_Work request:_
Copy word for word the lines of the records below, beginning at the one with "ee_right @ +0" and finishing at the one with "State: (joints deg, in", ends included, but none of the pictures.

(Stored entries)
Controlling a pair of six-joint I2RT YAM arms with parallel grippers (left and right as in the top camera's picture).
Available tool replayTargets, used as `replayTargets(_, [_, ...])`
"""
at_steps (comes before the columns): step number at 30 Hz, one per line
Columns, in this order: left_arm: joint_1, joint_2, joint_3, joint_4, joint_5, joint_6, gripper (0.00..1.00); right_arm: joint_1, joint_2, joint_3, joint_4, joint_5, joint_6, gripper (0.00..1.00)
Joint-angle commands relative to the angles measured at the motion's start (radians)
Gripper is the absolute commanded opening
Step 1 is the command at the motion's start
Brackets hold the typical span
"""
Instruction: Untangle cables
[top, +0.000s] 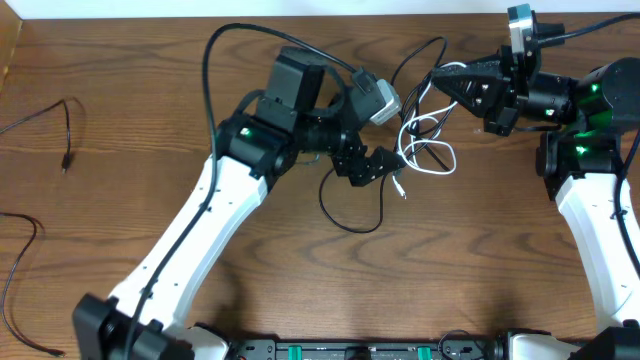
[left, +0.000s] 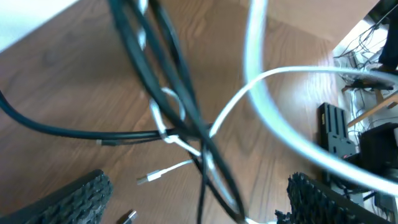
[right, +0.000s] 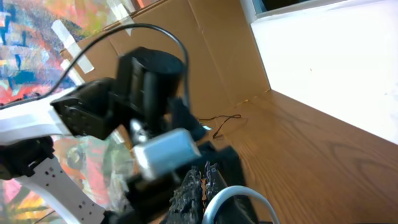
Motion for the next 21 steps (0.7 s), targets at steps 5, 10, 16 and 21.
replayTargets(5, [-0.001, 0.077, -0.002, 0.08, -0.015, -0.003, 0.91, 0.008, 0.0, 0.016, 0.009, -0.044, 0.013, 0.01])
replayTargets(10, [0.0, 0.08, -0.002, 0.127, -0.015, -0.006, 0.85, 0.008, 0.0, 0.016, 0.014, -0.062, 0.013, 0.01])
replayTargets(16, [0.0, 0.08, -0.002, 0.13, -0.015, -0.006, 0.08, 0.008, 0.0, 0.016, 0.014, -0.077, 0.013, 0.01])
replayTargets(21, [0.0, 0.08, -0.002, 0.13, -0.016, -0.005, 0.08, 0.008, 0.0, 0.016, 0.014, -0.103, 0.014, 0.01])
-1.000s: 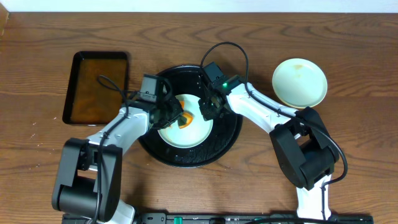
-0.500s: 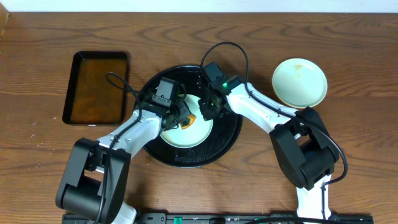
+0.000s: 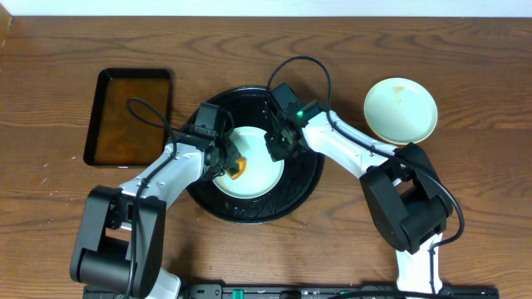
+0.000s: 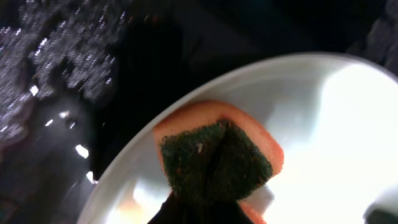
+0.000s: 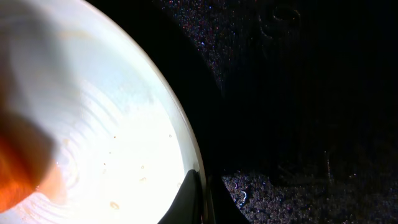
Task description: Clean dirty plates on tray and stack at the side
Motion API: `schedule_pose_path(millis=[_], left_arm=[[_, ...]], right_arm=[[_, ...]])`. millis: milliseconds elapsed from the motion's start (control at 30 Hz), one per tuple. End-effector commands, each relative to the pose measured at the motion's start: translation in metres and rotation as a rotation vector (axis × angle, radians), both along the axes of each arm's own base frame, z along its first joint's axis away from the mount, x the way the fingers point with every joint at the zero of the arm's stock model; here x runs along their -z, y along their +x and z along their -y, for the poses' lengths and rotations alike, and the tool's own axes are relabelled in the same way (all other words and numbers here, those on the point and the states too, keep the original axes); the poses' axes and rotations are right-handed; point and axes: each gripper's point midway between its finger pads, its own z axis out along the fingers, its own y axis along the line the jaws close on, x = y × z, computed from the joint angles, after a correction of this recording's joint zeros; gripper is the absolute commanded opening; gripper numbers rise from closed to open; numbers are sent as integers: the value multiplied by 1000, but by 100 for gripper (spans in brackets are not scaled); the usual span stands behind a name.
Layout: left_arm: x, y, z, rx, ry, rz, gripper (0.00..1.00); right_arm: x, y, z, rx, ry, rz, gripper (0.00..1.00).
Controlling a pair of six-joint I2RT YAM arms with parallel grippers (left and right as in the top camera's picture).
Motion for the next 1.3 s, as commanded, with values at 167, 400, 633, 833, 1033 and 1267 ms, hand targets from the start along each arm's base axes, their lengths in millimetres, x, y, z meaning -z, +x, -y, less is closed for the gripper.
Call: schedule_pose_path(millis=[167, 400, 633, 833, 1033, 1267], left_arm=[[-9, -15, -6, 212, 66, -6, 8], [-53, 14, 14, 331, 36, 196, 8], [-33, 15, 37, 477, -16, 191, 8], [-28, 11, 37, 565, 12, 168, 8], [-20, 6, 35, 624, 33, 139, 8], [32, 0, -6, 582, 248, -20, 17]], right_arm=[[11, -4, -1, -28, -36, -7, 1], [11, -3, -2, -28, -31, -2, 1], [10, -2, -2, -20, -27, 0, 1], [10, -1, -3, -20, -25, 3, 1], [10, -1, -4, -13, -22, 4, 1], [10, -2, -3, -14, -25, 0, 1]])
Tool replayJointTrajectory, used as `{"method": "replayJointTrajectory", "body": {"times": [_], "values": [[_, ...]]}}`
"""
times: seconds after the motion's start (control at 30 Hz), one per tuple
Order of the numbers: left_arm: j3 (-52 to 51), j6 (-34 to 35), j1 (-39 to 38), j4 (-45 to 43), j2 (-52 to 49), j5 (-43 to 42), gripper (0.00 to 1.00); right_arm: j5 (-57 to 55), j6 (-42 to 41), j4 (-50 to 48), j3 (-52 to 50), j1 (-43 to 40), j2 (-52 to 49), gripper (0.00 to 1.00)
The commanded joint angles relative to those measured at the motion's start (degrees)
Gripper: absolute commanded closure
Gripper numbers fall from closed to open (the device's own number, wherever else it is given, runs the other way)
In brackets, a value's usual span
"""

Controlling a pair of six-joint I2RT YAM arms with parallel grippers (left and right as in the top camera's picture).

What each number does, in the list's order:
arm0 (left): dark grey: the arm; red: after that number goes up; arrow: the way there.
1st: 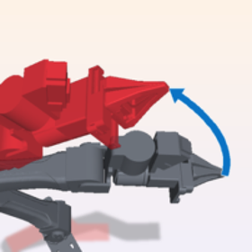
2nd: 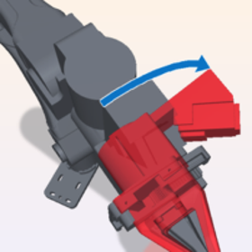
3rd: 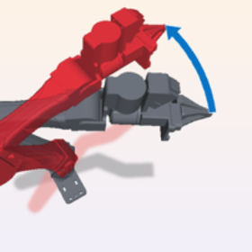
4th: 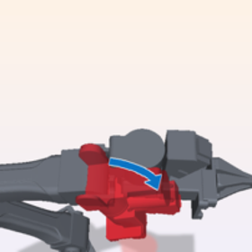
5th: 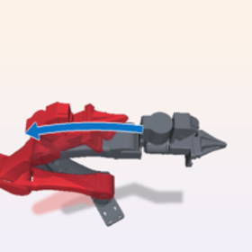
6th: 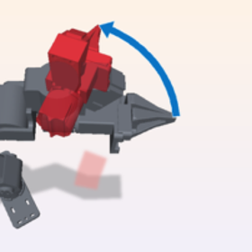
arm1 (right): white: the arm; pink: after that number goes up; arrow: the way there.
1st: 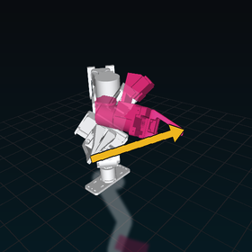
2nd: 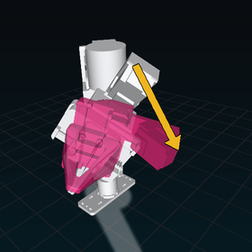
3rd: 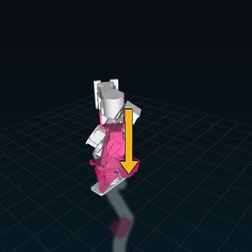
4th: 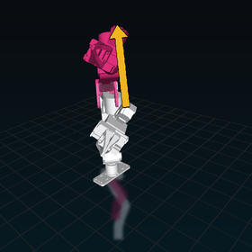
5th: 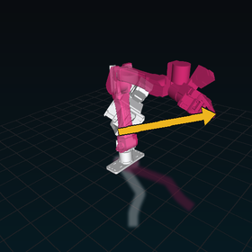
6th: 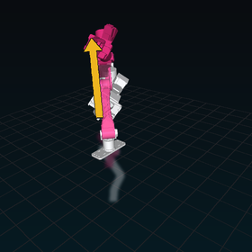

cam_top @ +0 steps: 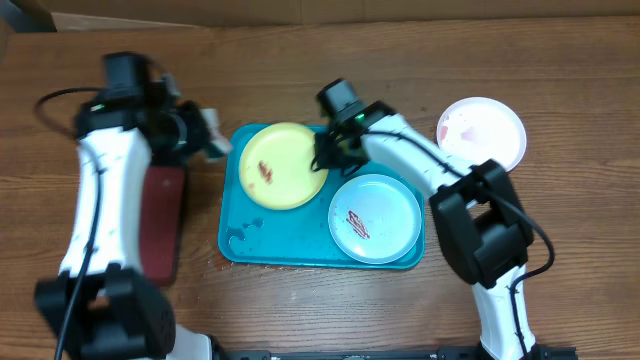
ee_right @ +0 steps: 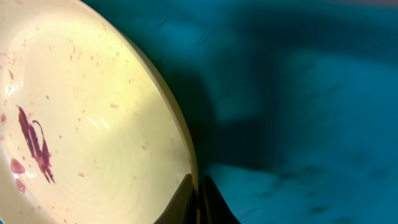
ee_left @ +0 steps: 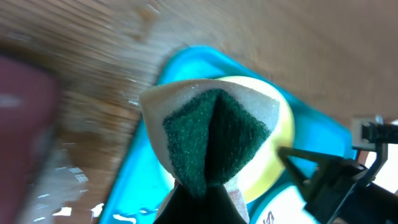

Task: Clean dirty plates on tray and stack at the side
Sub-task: 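Bring the sponge in the left gripper onto the yellow plate, then scrub the yellow plate with the sponge using the left gripper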

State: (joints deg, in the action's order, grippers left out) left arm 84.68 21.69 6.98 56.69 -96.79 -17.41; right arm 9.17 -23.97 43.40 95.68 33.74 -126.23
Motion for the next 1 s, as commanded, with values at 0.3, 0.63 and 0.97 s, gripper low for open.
{"method": "replayJointTrajectory", "body": {"times": [0.3, 0.63, 0.97], "values": [[0.11, -3.98, -10.34, -0.79, -14.82, -1.09, 0.96, 1.09, -8.31, 6.88, -0.04, 2.6, -0.92, 0.96], [0.11, 0.0, -17.68, -2.99, -23.06, -1.51, 0.96, 1.22, -9.09, 6.03, -0.07, 2.69, -1.09, 0.96], [0.13, 1.42, -17.62, 0.61, -27.06, 15.65, 0.96, 0.96, -9.07, 6.12, -0.07, 2.51, -1.09, 0.96]]}}
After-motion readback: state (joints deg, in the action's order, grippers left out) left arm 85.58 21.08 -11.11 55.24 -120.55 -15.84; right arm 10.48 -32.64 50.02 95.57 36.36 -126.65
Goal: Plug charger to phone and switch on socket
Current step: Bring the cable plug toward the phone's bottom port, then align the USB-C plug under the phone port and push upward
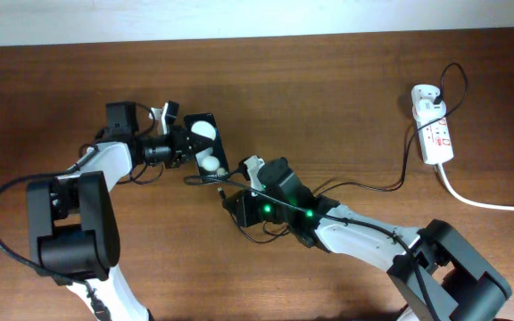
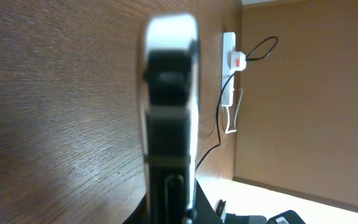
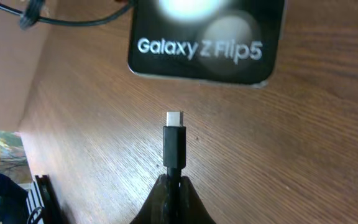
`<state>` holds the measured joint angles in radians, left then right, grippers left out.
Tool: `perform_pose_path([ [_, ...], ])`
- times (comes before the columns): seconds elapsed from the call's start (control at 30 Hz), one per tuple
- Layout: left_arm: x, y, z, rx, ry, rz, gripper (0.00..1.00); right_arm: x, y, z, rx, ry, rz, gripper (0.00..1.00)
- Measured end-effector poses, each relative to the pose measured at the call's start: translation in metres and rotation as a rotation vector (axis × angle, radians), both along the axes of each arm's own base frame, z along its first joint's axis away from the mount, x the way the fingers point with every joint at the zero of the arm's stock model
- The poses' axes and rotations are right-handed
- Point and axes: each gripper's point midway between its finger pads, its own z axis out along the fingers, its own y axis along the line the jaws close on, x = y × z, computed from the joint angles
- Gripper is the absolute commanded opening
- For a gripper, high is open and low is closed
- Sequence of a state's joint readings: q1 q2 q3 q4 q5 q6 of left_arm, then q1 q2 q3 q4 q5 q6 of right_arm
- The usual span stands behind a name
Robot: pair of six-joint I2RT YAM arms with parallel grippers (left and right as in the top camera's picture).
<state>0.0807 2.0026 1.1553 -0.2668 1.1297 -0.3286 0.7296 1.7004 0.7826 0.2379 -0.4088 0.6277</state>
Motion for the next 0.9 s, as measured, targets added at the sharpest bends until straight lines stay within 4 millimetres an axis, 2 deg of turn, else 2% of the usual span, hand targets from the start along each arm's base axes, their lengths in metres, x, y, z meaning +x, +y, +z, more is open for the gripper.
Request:
perform_pose_path([
  [0.17, -0.001, -0.017, 0.018, -0.079, -0.083, -0.073, 0.0, 0.002, 0.002, 0.003, 0.008, -0.021, 0.006, 0.04],
  [0.3, -0.003, -0.019, 0.021, -0.096, -0.084, -0.084, 0.0, 0.004, 0.0, 0.003, -0.001, -0.041, 0.008, 0.04],
  [0.43, -0.003, -0.019, 0.022, -0.101, -0.084, -0.086, 0.0, 0.019, -0.012, 0.004, 0.006, -0.039, -0.031, 0.04],
  [0.77, -0.001, -0.019, 0.024, -0.113, -0.077, -0.079, 0.0, 0.001, -0.002, 0.011, 0.073, 0.008, 0.073, 0.04],
  [0.9, -0.001, -0.019, 0.024, -0.113, -0.073, -0.078, 0.0, 0.0, -0.002, 0.011, 0.074, 0.007, 0.079, 0.04],
])
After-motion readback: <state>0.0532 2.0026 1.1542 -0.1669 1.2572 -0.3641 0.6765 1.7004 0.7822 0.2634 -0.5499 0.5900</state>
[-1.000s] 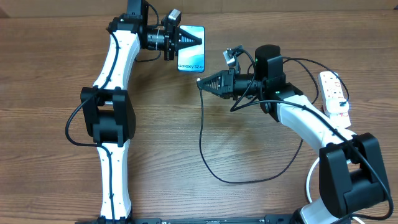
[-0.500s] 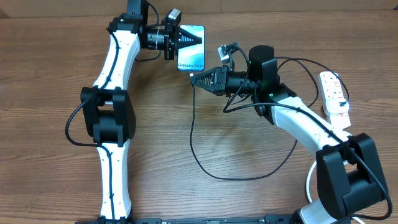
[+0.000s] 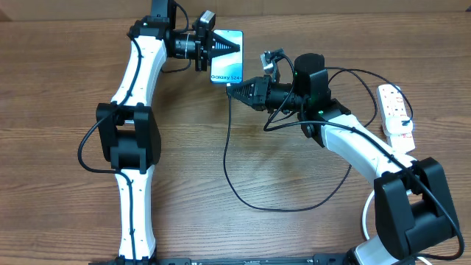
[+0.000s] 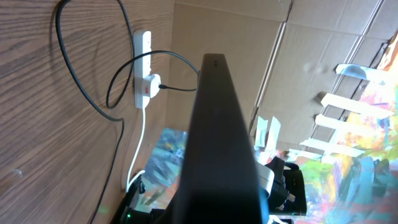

_Response box:_
ee_right @ +0 steps: 
ee_left @ +0 steps: 

Task: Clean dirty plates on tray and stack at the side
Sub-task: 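Bring the sponge in the left gripper onto the yellow plate, then scrub the yellow plate with the sponge using the left gripper
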
State: (joints deg, in the action's order, grippers left out) left arm 84.68 21.69 6.98 56.69 -96.79 -17.41; right arm 9.17 -23.97 43.40 95.68 33.74 -126.23

The exercise has been fully answered.